• **WHAT THE TASK REQUIRES**
Your answer must be an exact copy of the listing, with the images left out.

• **DATA PROVIDED**
□ □ □ □ □ □ □
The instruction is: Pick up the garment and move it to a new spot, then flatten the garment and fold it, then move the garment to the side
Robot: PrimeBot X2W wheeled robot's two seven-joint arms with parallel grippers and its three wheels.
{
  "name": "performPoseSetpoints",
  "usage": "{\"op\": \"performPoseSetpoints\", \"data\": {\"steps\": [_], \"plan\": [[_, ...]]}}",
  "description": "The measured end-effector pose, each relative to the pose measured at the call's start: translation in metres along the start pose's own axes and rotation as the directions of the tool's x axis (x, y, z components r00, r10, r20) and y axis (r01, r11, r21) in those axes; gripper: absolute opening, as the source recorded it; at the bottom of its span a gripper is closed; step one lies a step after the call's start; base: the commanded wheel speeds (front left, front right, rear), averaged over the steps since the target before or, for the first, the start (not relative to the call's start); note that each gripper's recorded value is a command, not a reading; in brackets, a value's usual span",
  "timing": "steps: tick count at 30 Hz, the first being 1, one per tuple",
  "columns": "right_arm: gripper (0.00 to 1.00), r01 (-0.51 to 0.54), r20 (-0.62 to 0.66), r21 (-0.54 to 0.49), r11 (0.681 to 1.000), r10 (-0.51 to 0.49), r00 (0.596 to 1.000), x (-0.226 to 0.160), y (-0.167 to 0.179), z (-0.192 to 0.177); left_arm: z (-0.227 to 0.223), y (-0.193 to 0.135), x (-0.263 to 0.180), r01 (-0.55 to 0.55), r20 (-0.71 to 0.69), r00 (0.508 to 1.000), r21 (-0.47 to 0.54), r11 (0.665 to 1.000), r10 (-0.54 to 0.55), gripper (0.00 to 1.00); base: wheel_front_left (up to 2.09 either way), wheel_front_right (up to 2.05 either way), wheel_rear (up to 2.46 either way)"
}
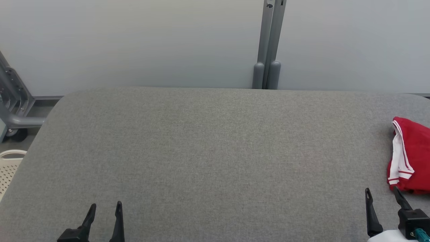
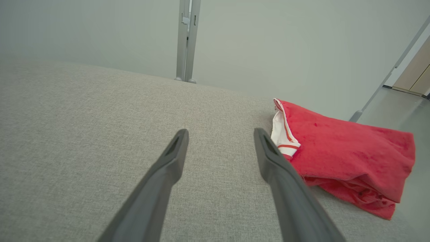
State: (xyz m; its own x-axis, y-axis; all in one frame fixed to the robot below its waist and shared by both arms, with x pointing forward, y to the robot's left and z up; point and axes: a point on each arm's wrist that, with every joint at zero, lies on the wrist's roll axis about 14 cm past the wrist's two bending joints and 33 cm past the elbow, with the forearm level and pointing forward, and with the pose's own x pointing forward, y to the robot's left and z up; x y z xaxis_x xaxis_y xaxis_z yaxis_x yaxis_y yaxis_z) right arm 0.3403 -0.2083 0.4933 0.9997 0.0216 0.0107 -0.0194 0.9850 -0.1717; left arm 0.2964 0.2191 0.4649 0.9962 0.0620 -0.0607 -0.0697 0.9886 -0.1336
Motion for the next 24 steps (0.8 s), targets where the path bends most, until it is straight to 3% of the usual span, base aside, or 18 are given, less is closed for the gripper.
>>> {"op": "performPoseSetpoints", "data": {"steps": [24], "plan": [[1.00, 0.040, -0.037, 0.013, 0.999, -0.039, 0.999, -0.010, -0.011, -0.012, -0.005, -0.014, 0.005, 0.052, -0.009, 0.999, 0.006, 0.999, -0.052, 1.00, 0.00, 0.00, 0.00]]}}
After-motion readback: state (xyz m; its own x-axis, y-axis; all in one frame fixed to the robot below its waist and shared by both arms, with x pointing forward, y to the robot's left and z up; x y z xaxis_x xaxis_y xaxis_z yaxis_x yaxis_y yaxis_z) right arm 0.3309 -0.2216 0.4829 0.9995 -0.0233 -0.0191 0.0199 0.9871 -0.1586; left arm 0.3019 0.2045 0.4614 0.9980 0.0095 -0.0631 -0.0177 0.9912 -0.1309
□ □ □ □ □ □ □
• **EXERCISE RESPONSE**
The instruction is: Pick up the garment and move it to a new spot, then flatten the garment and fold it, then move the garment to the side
Robot: PrimeBot X2W wheeled robot's two seven-joint arms with parallel grippers and its three wheels.
{
  "name": "performPoseSetpoints",
  "usage": "{\"op\": \"performPoseSetpoints\", \"data\": {\"steps\": [_], \"plan\": [[_, ...]]}}",
  "description": "The measured end-effector pose, each relative to the pose measured at the call's start: translation in metres along the start pose's own axes and rotation as the directions of the tool's x axis (x, y, z components r00, r10, r20) and y axis (r01, r11, r21) in those axes; gripper: absolute opening, as the source recorded it; at the bottom of its span a gripper is closed; step one lies a step after the call's start; base: the commanded wheel speeds (front left, front right, rear), averaged over the steps since the target before or, for the first, the start (not relative to the call's start); note that each gripper's recorded value is a command, not a reading; in brackets, a value's usual span",
  "timing": "steps: tick count at 30 Hz, the first being 1, one per tuple",
  "columns": "right_arm: gripper (0.00 to 1.00), r01 (-0.51 to 0.54), r20 (-0.62 to 0.66), r21 (-0.54 to 0.49), r11 (0.681 to 1.000), r10 (-0.51 to 0.49), r00 (0.596 to 1.000), x (-0.226 to 0.160), y (-0.167 to 0.179), z (-0.192 to 0.177); left_arm: z (-0.227 to 0.223), y (-0.193 to 0.135), x (-0.263 to 0.180), r01 (-0.55 to 0.55), r20 (-0.71 to 0.69), r00 (0.508 to 1.000), r21 (-0.47 to 0.54), r11 (0.665 to 1.000), r10 (-0.54 to 0.55), gripper (0.00 to 1.00); base: wheel_front_left (up to 2.09 either way), wheel_front_right (up to 2.05 either way), wheel_rear (up to 2.46 either way)"
}
State: (xyz m; its own x-axis, y-axis; all in one frame fixed to the robot below its waist and shared by both arms, with x pointing forward, y to the robot's left and z up; point and axes: a point on each arm's wrist that, with every joint at zero, lies on the wrist's roll axis about 14 cm past the wrist's two bending joints and 33 cm past the elbow, with the forearm level and pointing forward, and with the pose's own x pointing forward, y to the robot's left and z up; x y z xaxis_x xaxis_y xaxis_z yaxis_x yaxis_y yaxis_z) right arm 0.3403 -0.2083 0.4933 0.9997 0.0216 0.0107 -0.0194 0.9850 -0.1717; left arm 0.2964 0.2191 0.4649 0.9962 0.0620 -0.0607 -0.0697 0.9886 -0.1336
Motion for the next 24 steps (0.8 s), targets where the path bends most, until it is straight to 3% of the usual span, base aside, or 18 are given, less is closed for the gripper.
>>> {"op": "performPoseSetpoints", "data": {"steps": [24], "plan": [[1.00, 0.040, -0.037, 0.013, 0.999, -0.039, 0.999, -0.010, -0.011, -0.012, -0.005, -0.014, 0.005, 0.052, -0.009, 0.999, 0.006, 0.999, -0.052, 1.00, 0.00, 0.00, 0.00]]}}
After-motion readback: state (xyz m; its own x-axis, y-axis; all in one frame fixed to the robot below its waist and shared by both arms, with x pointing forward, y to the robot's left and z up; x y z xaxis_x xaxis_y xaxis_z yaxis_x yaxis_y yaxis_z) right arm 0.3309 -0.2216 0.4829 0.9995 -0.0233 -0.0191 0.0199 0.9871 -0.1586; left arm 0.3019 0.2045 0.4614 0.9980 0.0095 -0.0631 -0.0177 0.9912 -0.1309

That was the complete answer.